Hi, i have the same issue! k8s deployment on premise. Error: preparing STATE_PATH(/usr/share/elastic-agent/state) failed: mkdir /usr/share/elastic-agent/state/data: permission denied

thbkrkr commented 1 year ago

Hello,

Yes, it is very likely related to the breaking change made in 2.4:

As BenB196 pointed out in #5993, we forgot to document the need to run the container as root when using the hostpath. An alternative to not running as root is to use an emptyDir volume.

The documentation has now been updated to reflect this:

Apologies for the inconvenience.

Feel free to reopen if there is anything else.

barkbay commented 1 year ago

As BenB196 pointed out in https://github.com/elastic/cloud-on-k8s/issues/5993, we forgot to document the need to run the container as root when using the hostpath.

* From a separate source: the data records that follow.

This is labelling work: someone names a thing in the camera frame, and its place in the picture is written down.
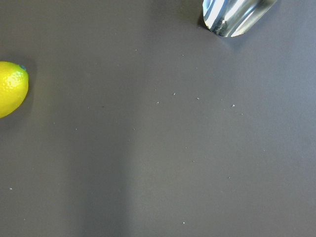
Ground yellow lemon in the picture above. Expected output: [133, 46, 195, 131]
[0, 61, 29, 118]

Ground metal scoop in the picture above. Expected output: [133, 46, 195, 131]
[202, 0, 276, 38]

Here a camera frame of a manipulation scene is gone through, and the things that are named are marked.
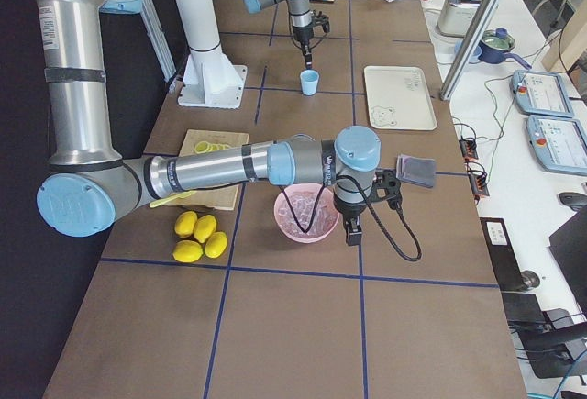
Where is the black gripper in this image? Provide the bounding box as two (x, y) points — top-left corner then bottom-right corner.
(293, 25), (314, 69)
(334, 196), (367, 246)

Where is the light blue plastic cup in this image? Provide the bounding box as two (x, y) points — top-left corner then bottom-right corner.
(300, 69), (320, 96)

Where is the pink bowl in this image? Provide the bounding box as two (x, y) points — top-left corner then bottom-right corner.
(273, 183), (341, 245)

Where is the grey folded cloth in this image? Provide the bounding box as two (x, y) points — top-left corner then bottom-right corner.
(396, 154), (437, 188)

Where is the cream bear serving tray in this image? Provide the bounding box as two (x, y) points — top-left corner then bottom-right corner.
(363, 65), (437, 131)

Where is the wooden cutting board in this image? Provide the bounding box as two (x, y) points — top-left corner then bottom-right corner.
(166, 129), (249, 211)

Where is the yellow lemon middle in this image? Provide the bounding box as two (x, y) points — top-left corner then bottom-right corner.
(205, 231), (228, 259)

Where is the yellow lemon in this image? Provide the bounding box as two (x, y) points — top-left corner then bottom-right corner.
(193, 215), (217, 243)
(174, 211), (198, 238)
(205, 231), (228, 259)
(172, 239), (204, 263)

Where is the lemon slices row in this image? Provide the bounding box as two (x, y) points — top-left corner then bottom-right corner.
(194, 140), (231, 154)

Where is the yellow lemon top right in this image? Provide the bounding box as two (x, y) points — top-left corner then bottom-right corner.
(193, 215), (217, 243)

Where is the white toaster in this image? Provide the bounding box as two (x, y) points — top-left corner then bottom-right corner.
(437, 0), (482, 37)

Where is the yellow lemon bottom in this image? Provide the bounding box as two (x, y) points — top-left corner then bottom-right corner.
(172, 239), (204, 263)

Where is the blue bowl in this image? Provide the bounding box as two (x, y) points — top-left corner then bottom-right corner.
(452, 39), (483, 65)

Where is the yellow lemon top left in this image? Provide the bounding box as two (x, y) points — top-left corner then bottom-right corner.
(174, 211), (198, 238)

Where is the blue saucepan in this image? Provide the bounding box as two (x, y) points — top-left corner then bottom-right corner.
(479, 28), (532, 70)

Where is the yellow plastic knife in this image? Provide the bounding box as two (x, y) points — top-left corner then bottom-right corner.
(149, 190), (196, 208)

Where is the black monitor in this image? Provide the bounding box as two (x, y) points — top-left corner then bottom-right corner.
(549, 207), (587, 295)

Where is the black computer mouse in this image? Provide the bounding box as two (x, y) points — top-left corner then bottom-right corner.
(558, 192), (587, 212)

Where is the teach pendant near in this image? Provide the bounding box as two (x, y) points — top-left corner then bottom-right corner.
(526, 115), (586, 176)

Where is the teach pendant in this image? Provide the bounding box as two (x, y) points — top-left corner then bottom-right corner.
(526, 115), (586, 176)
(511, 70), (574, 118)

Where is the teach pendant far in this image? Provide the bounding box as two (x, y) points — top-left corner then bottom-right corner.
(511, 70), (574, 118)

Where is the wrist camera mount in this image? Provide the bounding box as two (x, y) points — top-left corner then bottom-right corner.
(313, 11), (330, 34)
(369, 169), (403, 211)

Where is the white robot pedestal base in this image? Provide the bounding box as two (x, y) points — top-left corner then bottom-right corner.
(175, 0), (248, 109)

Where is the aluminium frame post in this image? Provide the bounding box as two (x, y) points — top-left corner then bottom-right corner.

What I don't understand is that user here was running the Pod as root:

apiVersion: agent.k8s.elastic.co/v1alpha1
kind: Agent
metadata:
  name: fleet-server
spec:
  version: 8.5.1
  kibanaRef:
    name: kibana
  elasticsearchRefs:
  - name: elasticsearch
  mode: fleet
  policyID: 8b9d06b0-6b6b-11ed-be9d-f7fb2b8e527b
  fleetServerEnabled: true
  deployment:
    replicas: 1
    podTemplate:
      spec:
        serviceAccountName: fleet-server
        automountServiceAccountToken: true
        securityContext:
          runAsUser: 0
---
apiVersion: agent.k8s.elastic.co/v1alpha1
kind: Agent
metadata: 
  name: elastic-agent
spec:
  version: 8.5.1
  kibanaRef:
    name: kibana
  fleetServerRef: 
    name: fleet-server
  mode: fleet
  policyID: 14c54450-6bd2-11ed-99c4-8d1ea8b60d25
  daemonSet:
    podTemplate:
      spec:
        serviceAccountName: elastic-agent
        hostNetwork: true
        dnsPolicy: ClusterFirstWithHostNet
        automountServiceAccountToken: true
        securityContext:
          runAsUser: 0
QuinnBast commented 2 months ago

Agreed. The user's manifest has the runAsUser in it so this is not really solved?

I am also running my containers as root using the security context described above but I'm also getting this issue on 8.15.0...

It seems the fix is that you also need to have the emptydir volume applied to both the fleet-agents AND the fleet-server (while the recommended manifests to install on the elastic website only shows the empty-dir being present on the fleet-agent.

        volumes:
          - name: agent-data
            emptyDir: { }

Though, I will say, I'm not sure the consequences of this. empty-dir volumes are not persistent so if one of my containers fails is that going to be a problem?